Small talk (making questions)

Lesson plan overview

With this A2-B1 lesson, students will learn and practice making small talk. It is focused on grammar – students will learn how to make open-ended questions and yes/no questions, as well the concept of follow-up questions to keep the conversation going. It can be used both with General English and Business English students. You can check other pre-intermediate and intermediate video-based lesson plans here.
Speaking: The lesson starts with 8 photos showing different situations in which people usually make small talk. Students discuss different questions related to the photos (e.g. What might the people be talking about?). Then, students are introduced to the expression “small talk” and are asked to choose the correct definition for it. Then, they take a look at a list of topics, and choose the topics that are appropriate small talk topics. Next, they discuss the importance of small talk in everyday and business contexts.
Vocabulary: Students read 7 sentences about the importance of small talk and learn expressions related to small talk (e.g. build rapport, break the ice, networking, brighten the mood). They match the expressions to their definitions. Next, they choose the sentences that best describe how they feel about small talk (e.g. For me personally, making small talk is scary and frustrating. I find it hard to strike up conversations, especially with strangers.)
Listening: Students take a look at extracts from the video they are about to watch and try to complete the gaps with suitable words. Then they watch the video “How to make small talk” and check their answers.
Grammar: After the listening, the lesson continues with the grammar part. First, students look at the difference between open-ended and yes/no questions. Then, they are given 18 questions (often used in small talk) and are asked to decide if the questions are open-ended or Yes/No questions. After that, they choose 3 questions to ask a partner. Next, students analyze the questions and draw conclusions about the word order of different types of questions in English.

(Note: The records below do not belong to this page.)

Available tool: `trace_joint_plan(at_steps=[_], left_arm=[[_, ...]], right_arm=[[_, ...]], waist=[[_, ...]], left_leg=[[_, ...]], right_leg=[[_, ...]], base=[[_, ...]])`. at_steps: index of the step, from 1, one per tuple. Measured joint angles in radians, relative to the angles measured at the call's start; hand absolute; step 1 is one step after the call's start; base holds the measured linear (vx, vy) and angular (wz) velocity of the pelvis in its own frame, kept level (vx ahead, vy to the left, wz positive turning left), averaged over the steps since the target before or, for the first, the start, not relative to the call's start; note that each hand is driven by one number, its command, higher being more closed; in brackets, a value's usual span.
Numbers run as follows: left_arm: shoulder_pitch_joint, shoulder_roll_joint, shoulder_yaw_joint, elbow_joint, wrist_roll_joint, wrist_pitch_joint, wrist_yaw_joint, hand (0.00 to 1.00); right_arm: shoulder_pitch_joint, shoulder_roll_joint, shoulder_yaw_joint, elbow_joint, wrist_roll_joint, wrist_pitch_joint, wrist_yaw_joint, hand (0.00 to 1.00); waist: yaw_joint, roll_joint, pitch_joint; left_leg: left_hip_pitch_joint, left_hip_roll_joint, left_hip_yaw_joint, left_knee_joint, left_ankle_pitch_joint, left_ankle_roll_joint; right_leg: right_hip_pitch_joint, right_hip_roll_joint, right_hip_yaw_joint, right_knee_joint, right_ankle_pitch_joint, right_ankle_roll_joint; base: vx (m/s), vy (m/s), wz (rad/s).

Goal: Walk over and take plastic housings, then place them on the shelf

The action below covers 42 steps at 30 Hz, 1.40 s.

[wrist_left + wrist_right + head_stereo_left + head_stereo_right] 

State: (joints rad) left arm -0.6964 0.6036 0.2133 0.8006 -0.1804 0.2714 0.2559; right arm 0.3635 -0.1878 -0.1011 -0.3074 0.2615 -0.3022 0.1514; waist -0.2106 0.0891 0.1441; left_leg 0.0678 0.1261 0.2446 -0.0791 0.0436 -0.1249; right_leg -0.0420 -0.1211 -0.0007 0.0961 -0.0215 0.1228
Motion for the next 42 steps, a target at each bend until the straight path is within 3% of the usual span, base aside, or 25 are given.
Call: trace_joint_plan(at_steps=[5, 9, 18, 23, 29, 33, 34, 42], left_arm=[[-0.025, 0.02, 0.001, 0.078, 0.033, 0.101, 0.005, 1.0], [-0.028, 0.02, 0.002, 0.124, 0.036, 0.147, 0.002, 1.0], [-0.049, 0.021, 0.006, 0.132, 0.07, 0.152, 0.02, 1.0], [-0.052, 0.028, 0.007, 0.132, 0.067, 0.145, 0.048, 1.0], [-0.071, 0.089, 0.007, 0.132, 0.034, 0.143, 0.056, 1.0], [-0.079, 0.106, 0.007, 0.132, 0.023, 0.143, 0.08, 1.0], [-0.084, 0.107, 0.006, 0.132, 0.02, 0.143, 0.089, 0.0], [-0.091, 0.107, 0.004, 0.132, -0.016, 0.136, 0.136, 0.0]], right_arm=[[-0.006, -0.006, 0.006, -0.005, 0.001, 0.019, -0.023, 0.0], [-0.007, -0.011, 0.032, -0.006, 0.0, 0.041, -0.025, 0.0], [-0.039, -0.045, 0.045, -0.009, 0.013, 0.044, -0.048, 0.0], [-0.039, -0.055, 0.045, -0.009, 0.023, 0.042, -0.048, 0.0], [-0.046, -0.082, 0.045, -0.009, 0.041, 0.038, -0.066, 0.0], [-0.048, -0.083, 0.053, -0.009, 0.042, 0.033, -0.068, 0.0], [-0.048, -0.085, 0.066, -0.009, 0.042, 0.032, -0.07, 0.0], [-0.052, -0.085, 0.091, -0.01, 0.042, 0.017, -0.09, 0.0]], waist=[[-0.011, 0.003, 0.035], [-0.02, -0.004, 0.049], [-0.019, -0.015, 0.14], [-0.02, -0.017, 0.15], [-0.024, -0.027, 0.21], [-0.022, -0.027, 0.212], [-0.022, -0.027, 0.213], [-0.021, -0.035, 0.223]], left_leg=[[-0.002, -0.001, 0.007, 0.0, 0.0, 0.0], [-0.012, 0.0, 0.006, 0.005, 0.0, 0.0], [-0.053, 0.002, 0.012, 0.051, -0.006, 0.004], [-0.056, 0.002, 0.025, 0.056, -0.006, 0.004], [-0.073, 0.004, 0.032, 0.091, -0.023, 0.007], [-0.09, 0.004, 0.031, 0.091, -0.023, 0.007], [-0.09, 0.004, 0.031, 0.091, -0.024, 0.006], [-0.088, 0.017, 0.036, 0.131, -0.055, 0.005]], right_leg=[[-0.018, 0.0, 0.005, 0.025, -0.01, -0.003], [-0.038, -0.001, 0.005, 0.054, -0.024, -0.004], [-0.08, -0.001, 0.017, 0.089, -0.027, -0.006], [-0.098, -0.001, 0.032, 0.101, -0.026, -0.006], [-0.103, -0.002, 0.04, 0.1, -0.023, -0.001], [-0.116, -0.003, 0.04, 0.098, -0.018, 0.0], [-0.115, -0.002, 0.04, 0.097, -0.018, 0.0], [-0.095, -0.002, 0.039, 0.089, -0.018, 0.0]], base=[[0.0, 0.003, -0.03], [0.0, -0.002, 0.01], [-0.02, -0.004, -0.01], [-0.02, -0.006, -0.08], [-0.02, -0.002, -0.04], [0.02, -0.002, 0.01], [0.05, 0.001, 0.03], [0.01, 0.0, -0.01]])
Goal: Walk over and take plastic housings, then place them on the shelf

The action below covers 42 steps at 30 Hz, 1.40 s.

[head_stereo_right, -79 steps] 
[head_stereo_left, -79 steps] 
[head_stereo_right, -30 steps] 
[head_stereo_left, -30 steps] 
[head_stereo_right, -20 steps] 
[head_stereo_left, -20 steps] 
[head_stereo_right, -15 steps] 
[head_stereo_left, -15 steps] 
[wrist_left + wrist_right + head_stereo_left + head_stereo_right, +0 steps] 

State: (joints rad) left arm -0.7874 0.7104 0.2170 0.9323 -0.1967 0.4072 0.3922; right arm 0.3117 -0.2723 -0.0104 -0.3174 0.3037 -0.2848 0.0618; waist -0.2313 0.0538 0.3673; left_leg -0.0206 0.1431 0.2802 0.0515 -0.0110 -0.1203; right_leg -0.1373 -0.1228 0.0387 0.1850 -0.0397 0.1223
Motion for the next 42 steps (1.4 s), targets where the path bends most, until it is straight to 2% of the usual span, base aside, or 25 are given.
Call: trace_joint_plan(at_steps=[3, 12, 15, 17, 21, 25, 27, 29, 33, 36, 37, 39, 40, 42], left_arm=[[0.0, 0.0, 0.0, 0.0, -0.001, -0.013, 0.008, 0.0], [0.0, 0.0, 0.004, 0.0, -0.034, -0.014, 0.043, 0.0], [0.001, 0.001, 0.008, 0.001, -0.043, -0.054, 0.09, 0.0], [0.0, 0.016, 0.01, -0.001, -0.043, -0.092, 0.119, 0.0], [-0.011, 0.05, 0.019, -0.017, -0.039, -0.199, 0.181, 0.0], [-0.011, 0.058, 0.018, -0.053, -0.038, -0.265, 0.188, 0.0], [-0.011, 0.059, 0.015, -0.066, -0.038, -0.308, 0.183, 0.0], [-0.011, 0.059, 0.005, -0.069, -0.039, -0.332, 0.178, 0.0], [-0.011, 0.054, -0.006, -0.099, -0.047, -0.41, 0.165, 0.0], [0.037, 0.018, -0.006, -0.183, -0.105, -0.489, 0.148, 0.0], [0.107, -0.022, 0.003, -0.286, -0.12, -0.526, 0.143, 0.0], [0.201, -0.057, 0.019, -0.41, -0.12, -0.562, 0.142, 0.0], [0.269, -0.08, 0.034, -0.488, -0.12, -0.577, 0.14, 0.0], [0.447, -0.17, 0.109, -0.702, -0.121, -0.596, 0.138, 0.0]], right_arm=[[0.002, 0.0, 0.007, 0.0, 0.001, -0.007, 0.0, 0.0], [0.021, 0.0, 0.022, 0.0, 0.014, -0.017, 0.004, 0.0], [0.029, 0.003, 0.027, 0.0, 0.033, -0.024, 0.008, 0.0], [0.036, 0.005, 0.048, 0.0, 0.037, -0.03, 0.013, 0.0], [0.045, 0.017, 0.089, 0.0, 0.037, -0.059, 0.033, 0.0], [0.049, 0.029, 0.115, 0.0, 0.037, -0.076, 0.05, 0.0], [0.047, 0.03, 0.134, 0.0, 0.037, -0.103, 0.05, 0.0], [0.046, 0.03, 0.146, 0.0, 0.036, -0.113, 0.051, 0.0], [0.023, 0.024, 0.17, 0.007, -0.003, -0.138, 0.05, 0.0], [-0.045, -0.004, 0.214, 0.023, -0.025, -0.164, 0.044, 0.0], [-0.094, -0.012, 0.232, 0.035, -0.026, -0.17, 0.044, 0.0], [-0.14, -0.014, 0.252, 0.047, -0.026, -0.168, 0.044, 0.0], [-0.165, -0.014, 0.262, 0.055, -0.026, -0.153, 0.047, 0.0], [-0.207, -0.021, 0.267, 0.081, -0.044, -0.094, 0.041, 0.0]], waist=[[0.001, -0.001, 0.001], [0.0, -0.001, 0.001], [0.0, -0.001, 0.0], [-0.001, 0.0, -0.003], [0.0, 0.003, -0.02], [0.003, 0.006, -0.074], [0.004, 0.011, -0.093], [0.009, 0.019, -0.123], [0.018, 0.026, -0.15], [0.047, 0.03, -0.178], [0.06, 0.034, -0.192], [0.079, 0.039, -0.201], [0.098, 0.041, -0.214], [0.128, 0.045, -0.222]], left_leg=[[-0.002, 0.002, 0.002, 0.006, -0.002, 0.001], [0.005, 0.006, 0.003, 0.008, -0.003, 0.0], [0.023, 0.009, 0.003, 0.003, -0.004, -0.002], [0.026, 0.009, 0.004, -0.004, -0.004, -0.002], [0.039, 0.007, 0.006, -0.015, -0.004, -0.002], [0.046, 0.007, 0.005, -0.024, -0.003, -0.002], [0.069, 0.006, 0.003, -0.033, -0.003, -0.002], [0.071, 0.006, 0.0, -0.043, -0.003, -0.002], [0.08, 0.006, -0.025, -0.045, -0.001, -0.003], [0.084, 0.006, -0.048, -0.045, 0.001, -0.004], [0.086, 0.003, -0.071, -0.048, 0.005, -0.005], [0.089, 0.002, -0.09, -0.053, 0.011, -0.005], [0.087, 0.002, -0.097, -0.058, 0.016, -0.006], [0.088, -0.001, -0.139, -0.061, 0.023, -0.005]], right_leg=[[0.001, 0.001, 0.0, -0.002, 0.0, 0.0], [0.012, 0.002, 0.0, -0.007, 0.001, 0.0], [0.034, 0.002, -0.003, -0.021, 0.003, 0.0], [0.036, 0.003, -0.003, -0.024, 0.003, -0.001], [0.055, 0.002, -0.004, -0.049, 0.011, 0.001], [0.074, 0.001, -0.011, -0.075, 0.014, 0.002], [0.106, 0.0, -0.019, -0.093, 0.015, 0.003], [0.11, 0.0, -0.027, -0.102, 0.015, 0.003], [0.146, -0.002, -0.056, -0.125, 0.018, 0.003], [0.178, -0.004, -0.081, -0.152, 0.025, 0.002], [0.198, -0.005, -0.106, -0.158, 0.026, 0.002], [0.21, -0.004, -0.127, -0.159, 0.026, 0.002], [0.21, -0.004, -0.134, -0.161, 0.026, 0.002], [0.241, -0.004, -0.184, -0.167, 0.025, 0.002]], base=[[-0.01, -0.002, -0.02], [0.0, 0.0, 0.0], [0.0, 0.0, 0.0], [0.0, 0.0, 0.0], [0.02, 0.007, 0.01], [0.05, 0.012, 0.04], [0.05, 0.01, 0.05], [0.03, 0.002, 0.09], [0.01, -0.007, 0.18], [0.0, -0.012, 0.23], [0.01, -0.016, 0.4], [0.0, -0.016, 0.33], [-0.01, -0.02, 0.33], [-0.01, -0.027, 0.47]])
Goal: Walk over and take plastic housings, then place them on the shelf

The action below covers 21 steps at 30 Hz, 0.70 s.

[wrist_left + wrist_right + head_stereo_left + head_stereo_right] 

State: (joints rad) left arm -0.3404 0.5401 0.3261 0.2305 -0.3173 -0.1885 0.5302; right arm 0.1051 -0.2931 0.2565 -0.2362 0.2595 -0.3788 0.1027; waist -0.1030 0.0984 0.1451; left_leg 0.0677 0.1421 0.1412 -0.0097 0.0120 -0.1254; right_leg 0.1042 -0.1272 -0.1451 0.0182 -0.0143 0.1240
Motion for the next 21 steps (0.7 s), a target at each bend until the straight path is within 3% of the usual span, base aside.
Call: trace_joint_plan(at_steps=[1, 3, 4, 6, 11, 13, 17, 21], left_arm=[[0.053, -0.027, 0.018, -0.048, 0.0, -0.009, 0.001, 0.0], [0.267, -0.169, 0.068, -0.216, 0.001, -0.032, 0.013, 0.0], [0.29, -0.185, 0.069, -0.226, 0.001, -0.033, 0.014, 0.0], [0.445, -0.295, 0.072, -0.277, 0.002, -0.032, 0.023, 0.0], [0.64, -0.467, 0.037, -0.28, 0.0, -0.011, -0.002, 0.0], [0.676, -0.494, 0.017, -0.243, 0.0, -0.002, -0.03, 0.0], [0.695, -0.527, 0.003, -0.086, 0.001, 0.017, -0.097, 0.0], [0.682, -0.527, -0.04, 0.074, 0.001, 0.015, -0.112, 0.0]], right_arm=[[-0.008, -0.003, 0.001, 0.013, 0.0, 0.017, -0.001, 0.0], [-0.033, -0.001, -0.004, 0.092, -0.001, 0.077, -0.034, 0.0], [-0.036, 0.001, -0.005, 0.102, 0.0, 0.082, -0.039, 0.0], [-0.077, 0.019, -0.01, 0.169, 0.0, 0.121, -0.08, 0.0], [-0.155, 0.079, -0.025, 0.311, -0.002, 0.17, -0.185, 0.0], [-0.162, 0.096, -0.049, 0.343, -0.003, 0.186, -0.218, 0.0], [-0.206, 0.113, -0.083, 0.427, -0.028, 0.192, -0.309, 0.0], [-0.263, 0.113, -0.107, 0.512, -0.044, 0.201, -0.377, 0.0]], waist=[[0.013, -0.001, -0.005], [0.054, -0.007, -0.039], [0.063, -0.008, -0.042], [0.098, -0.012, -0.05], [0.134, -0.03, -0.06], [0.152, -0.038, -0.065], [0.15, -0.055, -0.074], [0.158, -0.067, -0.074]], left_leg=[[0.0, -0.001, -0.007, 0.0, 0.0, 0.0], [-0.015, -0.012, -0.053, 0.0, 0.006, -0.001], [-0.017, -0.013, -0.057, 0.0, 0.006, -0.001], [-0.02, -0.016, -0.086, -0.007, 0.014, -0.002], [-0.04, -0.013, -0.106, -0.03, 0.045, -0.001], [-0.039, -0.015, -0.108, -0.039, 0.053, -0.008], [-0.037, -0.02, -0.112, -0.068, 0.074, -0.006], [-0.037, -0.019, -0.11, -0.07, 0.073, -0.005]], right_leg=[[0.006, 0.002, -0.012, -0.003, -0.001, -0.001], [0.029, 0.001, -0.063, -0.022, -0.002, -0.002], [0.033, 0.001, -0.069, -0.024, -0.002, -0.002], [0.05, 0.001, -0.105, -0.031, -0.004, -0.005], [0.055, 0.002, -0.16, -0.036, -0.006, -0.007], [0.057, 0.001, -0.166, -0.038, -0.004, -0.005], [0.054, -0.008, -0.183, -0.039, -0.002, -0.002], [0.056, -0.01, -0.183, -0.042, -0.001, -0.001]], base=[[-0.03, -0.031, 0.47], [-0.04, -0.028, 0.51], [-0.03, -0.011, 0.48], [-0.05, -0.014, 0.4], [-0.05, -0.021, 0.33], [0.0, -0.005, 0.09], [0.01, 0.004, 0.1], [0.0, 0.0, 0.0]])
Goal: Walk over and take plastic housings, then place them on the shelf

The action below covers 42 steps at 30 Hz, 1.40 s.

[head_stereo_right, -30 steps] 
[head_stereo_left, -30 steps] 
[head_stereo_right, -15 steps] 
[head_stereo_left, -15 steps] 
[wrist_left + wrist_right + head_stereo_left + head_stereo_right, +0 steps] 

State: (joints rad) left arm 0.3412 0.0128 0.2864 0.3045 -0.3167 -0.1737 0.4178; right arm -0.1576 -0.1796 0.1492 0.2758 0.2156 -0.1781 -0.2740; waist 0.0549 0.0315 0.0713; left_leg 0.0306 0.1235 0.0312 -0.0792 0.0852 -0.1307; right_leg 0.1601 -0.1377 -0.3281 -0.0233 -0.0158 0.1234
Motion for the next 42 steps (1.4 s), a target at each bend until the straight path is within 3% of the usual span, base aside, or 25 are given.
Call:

Practice: In the next activity, students are asked to put the words in order and make correct questions. After that, they are given answers and are asked to write suitable questions. Finally, students learn the concept of follow-up questions. After a short explanation, they are given 6 follow-up questions and are asked to match them to the short dialogues from the previous activity. Finally, students look at the photos they saw at the beginning of the lesson, and choose 3 situations to role-play, using the methods presented in the video, and making questions to keep the conversation going.
To revise the target vocabulary from this lesson, you can use the printable conversation cards.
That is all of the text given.